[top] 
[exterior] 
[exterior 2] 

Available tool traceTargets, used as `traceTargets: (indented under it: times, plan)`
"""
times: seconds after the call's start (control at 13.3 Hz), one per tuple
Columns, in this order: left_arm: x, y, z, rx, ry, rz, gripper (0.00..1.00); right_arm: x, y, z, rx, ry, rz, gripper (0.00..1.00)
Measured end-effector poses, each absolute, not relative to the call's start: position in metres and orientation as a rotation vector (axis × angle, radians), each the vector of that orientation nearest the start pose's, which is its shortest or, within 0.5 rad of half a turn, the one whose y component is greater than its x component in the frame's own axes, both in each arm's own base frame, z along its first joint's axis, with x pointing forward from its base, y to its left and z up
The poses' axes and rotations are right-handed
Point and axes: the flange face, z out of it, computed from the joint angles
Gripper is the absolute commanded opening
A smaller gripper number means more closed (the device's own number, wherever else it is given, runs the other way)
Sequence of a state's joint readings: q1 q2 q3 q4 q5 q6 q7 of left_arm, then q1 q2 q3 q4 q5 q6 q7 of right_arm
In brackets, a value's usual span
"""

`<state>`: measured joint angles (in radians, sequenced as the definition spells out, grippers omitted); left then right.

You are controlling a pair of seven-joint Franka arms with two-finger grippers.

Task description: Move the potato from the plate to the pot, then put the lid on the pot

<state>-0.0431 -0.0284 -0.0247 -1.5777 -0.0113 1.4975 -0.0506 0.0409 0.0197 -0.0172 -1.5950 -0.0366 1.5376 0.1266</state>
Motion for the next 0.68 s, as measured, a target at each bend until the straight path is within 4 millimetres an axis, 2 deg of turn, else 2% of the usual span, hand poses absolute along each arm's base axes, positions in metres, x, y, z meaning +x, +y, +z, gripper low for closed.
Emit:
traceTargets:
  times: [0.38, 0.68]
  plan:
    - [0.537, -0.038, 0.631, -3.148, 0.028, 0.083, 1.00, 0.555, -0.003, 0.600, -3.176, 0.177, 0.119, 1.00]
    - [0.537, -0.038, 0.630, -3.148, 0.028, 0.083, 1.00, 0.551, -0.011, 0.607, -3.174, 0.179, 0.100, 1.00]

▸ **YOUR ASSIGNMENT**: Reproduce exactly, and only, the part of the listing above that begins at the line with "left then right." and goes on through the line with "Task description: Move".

▸ **REPLY TO THE EXERCISE**:
`<state>`: measured joint angles (in radians, sequenced as the definition spells out, grippers omitted); left then right.

You are controlling a pair of seven-joint Franka arms with two-finger grippers.

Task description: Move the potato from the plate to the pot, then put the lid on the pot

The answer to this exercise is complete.